# Gesshin Kagero Western Restock and Update



## JBroida (Sep 26, 2016)

We just restocked a bunch of western Gesshin Kagero today... you can find them here on the website:
https://www.japaneseknifeimports.com/collections/gesshin-kagero/western-handle

Along with the restock, we've made some changes to the series. The gesshin kagero series now comes with a saya for example. Oh... and a box too (so, no more padded knife case sadly, but we still have them for sale). They also are a bit thinner overall (which means a bit less distal taper), and are a bit thinner behind the edge too.

Anyways, here's what the new ones look like (this is a 210mm gyuto as the example):

















and this is a 240mm gyuto, because the picture had better depth of field:





Anyways, we hope you enjoy 'em while they last.

-Jon


----------



## ThEoRy (Sep 26, 2016)

Purchased.


----------



## JBroida (Sep 26, 2016)

already packing yours up


----------



## SolidSnake03 (Sep 27, 2016)

Aw damn, of course these would come back in stock the same month I'm going to Vegas, bought 4 new tires, have 2 weddings to attend and my best friend's Birthday, my credit card is crying....

Hoping these are still around in a month or so....or I get lucky in Vegas


----------



## JBroida (Sep 27, 2016)

they should be... we've got a decent number in stock


----------



## SolidSnake03 (Sep 27, 2016)

Yay! When I stop hemorrhaging green I'll have to see about grabbing one


----------



## JBroida (Sep 27, 2016)

all you need to do is just win in vegas


----------



## mark76 (Sep 27, 2016)

I've long been interested in a powdered steel kitchen knife. A pity the steel is not listed here.

But the profile and geometry look good. And I like the simple clean look of the knife.

Any experiences with this knife?


----------



## JBroida (Sep 28, 2016)

they literally just came in this week, so aside from the people who have gotten them in store, i doubt anyone has received theirs in the mail yet... so aside from me, i dont think anyone has any experience yet with them.


----------



## SolidSnake03 (Sep 28, 2016)

I have a foolproof Vegas strategy to get rich, I plan to play Roulette the entire time and bet on both black and red every spin. No way I can lose then!


----------



## mark76 (Sep 28, 2016)

What's your experience then, John?


----------



## labor of love (Sep 28, 2016)

Hey Jon, are the wa handled kageros also going to change? Profile remains the same?


----------



## JBroida (Sep 28, 2016)

mark76 said:


> What's your experience then, John?



positive so far... the thinner overall grind has been nice, though the tip is not quite as thin. I'm pretty happy with how they came out.

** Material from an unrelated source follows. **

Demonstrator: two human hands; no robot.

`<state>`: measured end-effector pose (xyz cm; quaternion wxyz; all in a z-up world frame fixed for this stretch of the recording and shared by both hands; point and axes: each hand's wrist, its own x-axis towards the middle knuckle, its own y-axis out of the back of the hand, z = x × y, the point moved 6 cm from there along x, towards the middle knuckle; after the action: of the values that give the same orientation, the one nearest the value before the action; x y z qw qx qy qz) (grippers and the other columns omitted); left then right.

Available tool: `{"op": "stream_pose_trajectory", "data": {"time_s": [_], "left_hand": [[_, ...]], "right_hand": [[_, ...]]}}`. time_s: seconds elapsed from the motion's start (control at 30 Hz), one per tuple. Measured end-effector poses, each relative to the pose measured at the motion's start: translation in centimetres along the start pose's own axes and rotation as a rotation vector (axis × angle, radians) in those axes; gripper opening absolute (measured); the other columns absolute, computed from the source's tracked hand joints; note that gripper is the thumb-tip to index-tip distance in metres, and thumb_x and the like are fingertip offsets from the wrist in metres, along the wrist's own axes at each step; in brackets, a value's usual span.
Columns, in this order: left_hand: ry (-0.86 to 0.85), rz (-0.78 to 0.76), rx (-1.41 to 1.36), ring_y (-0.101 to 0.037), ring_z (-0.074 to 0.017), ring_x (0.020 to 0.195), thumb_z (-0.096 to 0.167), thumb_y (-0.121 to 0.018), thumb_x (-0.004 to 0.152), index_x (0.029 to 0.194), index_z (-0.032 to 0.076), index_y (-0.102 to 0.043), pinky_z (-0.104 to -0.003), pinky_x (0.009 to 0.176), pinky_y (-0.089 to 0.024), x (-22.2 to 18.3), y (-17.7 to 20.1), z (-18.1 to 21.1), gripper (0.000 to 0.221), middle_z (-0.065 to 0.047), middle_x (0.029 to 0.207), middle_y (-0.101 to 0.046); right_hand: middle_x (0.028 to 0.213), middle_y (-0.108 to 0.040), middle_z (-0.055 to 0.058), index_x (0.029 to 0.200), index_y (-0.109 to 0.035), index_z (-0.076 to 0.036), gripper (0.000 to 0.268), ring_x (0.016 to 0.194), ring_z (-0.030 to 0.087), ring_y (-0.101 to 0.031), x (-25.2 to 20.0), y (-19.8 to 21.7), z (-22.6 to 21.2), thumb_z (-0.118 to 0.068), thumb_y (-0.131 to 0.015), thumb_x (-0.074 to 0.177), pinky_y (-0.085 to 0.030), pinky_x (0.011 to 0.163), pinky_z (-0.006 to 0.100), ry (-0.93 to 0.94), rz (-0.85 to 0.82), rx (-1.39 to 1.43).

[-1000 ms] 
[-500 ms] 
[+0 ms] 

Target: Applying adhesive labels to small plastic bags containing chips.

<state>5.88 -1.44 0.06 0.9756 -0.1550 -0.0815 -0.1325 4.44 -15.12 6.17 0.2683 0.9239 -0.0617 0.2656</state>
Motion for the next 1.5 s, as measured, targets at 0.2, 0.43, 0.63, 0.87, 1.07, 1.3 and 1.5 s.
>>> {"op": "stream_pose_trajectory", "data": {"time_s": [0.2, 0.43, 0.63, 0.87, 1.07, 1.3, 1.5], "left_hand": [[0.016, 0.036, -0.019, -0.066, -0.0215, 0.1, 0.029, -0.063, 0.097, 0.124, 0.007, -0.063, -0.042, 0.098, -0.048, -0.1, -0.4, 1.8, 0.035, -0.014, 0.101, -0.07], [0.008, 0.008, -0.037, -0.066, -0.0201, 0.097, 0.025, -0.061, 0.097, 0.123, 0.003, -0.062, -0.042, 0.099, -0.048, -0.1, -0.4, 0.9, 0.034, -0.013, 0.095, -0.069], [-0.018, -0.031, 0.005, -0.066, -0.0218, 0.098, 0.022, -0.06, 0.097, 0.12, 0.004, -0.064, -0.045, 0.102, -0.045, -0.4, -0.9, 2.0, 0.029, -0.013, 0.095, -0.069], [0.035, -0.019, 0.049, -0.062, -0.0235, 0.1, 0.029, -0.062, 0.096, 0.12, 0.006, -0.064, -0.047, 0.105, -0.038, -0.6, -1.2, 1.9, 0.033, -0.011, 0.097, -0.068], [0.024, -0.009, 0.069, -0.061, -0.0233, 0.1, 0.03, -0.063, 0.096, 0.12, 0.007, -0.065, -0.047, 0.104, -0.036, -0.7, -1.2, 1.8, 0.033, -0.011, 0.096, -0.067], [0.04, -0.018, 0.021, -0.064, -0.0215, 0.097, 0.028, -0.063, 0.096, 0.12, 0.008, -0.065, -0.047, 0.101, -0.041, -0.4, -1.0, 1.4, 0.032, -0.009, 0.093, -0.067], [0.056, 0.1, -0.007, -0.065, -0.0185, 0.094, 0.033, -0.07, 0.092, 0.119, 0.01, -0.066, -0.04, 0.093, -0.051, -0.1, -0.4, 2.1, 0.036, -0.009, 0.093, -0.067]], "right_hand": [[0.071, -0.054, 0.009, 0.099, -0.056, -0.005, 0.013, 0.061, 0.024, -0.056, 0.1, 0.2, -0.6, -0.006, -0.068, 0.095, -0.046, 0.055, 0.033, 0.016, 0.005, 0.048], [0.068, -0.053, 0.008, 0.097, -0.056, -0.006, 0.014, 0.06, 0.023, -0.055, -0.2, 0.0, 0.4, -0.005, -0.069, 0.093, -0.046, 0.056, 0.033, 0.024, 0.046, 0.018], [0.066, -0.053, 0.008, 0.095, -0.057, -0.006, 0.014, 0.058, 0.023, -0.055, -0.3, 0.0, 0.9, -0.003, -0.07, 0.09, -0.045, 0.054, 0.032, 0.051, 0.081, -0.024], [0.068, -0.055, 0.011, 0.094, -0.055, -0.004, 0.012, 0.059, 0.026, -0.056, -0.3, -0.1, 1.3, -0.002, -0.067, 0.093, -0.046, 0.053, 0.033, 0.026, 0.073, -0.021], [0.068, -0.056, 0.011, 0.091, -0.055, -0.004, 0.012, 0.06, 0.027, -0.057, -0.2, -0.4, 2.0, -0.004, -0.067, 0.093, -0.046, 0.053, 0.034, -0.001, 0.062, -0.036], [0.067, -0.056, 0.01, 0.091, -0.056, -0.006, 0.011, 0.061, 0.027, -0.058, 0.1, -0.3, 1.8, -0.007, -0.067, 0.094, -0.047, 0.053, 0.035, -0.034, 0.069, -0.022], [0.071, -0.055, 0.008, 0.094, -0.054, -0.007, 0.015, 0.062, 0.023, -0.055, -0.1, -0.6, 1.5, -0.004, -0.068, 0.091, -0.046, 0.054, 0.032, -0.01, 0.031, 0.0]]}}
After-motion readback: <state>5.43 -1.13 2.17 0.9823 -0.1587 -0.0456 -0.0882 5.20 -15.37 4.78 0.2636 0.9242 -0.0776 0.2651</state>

@labor of love the western ones are actually now more similar to the japanese style ones. The japanese handled ones will not be changing.


----------



## Steampunk (Sep 28, 2016)

JBroida said:


> positive so far... the thinner overall grind has been nice, though the tip is not quite as thin. I'm pretty happy with how they came out.
> 
> @labor of love the western ones are actually now more similar to the japanese style ones. The japanese handled ones will not be changing.



So the wa-handled ones will retain the original grind style with the same distal taper as before? 

- Steampunk


----------



## JBroida (Sep 28, 2016)

Steampunk said:


> So the wa-handled ones will retain the original grind style with the same distal taper as before?
> 
> - Steampunk



The wa handles ones already were different from the original western ones... now the western and wa match


----------



## Steampunk (Sep 28, 2016)

Thanks for the info, Jon!


----------



## ThEoRy (Sep 28, 2016)

Just opened the box. Knife looks great.


----------



## JBroida (Sep 29, 2016)

ThEoRy said:


> Just opened the box. Knife looks great.



let us know what you think when you have time to use and sharpen it


----------